Designing a consistent, secure, and streamlined checkout experience in the form of a digital wallet.
Overview
The Challenge
Customers were faced with a sea of payment options and varied, rendundant checkout experiences across merchants. This lack of consistency and disjointment resulted in potential frustration for the customer and loss of business for the merchant.
The Solution
American Express, Mastercard, and Visa launched a checkout solution based on a set of standards called SRC (Secure Remote Commerce). The solution, ‘Click to Pay’, functioned like a digital wallet and was a more secure, streamlined option for shopping online.
I was brought on as a product designer and worked closely with product managers, developers, and a designer on a partnering team to bring our flavor of Click to Pay to launch in October 2019.
Getting up to speed
As a newcomer to Amex and the realm of finance, I needed to prime myself on the processes and decisions that powered this new checkout experience. In order to do this I read over previous design briefs, watched webinars on relevant, and scheduled coffee chats with various stakeholders and teammembers.
Competitive analysis
In order to assess what worked well and what didn't work well for a digital wallet model, I compared PayPal, GooglePay, and ApplePay. I contrasted how they onboarded users, how they stored sensitive information, and the steps it took to complete a purchase.
The Users
Cardmembers
Cardmembers were considered the primary users for this experience.
The goal was to provide an intutive option to store card and payment information in a secure way so that customers had a dependable and familiar method to check out across various merchants.
Merchants
In place of their own checkout process, merchants could opt for Click to Pay, ensuring a streamlined and secure experience for their customers.
Our goal was to provide guidance and support when integrating this new feature as it was rolled out.
Banks and Issuers
The banks and issuers acted as a sort of liason between the cardmembers and Click to Pay initiative.
We counted on them to provide educational information on the feature and ability to enroll, and so our goal was to maintain consistent communication and provide detailed guildelines.
Building and testing
QA Testing
As a part of the development process, the developer on the team led QA testing. As changes were being made, the Project Manager and I were able to use the testing environment to monitor the development, suggest improvements, and run through the experience to understand edge cases and problematic user flows.
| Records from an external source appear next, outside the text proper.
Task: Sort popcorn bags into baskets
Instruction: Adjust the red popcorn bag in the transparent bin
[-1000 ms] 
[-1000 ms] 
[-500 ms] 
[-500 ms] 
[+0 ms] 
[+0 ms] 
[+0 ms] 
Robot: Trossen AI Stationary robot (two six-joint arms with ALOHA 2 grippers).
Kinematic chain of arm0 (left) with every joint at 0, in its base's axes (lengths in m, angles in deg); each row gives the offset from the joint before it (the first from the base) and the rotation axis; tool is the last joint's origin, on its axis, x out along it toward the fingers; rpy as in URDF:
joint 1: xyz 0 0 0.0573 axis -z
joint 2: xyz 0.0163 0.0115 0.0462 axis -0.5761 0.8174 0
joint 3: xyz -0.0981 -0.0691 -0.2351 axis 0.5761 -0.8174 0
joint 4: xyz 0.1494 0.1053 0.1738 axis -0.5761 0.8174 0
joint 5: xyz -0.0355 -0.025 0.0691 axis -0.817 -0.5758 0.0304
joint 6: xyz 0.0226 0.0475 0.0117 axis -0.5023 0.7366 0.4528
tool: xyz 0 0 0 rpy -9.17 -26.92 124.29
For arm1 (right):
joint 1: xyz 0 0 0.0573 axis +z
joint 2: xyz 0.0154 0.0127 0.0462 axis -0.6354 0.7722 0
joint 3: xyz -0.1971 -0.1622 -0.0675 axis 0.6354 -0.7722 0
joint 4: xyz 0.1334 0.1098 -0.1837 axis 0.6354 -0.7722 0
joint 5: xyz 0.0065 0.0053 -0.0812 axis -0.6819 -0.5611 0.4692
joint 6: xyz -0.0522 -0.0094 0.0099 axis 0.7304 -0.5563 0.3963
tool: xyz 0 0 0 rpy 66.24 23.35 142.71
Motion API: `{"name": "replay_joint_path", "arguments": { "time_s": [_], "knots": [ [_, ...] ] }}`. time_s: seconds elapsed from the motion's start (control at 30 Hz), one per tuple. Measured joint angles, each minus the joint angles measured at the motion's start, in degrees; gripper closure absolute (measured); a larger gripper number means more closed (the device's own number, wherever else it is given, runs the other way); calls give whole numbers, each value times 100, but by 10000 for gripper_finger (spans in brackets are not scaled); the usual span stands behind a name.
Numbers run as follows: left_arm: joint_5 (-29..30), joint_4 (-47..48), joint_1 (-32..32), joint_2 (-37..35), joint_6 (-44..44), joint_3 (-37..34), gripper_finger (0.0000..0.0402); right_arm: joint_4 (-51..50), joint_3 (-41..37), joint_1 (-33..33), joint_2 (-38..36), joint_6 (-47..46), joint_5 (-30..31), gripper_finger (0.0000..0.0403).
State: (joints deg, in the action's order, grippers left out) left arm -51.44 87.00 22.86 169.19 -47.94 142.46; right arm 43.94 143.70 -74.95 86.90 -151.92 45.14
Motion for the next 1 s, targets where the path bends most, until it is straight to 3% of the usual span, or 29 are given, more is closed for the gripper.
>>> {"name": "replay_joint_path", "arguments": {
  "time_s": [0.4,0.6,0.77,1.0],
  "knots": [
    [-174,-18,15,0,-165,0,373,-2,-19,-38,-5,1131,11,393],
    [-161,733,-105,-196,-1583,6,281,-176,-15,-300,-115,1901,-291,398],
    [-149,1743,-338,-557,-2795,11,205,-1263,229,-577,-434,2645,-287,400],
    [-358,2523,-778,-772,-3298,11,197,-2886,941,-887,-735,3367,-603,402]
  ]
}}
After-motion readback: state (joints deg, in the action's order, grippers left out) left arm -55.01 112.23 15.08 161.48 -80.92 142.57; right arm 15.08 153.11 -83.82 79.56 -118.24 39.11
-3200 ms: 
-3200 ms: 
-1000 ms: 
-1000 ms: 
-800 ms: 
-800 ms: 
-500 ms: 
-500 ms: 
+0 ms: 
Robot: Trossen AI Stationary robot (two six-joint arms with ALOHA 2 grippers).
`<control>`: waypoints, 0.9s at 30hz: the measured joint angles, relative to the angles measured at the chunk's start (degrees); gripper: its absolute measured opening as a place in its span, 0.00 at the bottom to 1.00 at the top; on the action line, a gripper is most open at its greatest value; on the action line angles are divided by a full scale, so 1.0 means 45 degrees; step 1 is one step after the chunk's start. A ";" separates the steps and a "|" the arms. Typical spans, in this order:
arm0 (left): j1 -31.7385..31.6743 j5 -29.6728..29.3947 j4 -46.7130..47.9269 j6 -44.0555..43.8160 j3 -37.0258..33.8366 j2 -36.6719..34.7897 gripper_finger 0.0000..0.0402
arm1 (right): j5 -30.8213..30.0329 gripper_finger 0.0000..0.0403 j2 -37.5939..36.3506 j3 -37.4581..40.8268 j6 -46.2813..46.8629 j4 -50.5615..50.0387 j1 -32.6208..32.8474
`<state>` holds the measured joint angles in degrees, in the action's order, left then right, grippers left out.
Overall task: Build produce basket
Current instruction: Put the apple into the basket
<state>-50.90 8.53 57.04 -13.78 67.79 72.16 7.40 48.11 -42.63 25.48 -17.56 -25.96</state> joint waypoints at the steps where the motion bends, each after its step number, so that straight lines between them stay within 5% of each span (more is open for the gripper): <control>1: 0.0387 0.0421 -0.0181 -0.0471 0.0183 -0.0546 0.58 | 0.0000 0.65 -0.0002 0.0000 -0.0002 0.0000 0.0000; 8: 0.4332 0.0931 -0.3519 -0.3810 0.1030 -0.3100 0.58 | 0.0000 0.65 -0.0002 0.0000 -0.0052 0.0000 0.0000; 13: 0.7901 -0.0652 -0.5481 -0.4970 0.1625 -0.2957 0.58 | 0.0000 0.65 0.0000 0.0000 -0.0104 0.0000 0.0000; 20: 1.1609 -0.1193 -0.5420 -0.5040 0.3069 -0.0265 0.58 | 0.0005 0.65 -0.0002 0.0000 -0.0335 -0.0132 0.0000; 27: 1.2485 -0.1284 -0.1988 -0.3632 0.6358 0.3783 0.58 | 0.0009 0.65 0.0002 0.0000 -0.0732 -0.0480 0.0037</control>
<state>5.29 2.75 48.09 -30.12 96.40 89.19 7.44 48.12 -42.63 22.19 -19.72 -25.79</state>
Guerilla Usability Testing
Without the time or budget for testing, I decided to take matters into my own hands in order to validate the user experience. I sat down with 5 people around the office (not involved in the project) and led them through 5 tasks to gauge usability. These tasks helped me to not only identify potential issues in the tasks being accomplished, but also revealed areas for opportunity in adjacent tasks.
Design, iteration, and launch
When I joined the team there was already a foundational design. I was asked to finetune the visual design and suggest iterations and new features.
As I gathered information and built partnerships with project managers, developers, and business stakeholders, I built out features to ensure the experience was seamless end to end.
MVP release highlights
Results
Click to Pay successfully launched and is used by over 70 million users. Its use has resulted in higher conversion rates and is now a standard across many checkout experiences.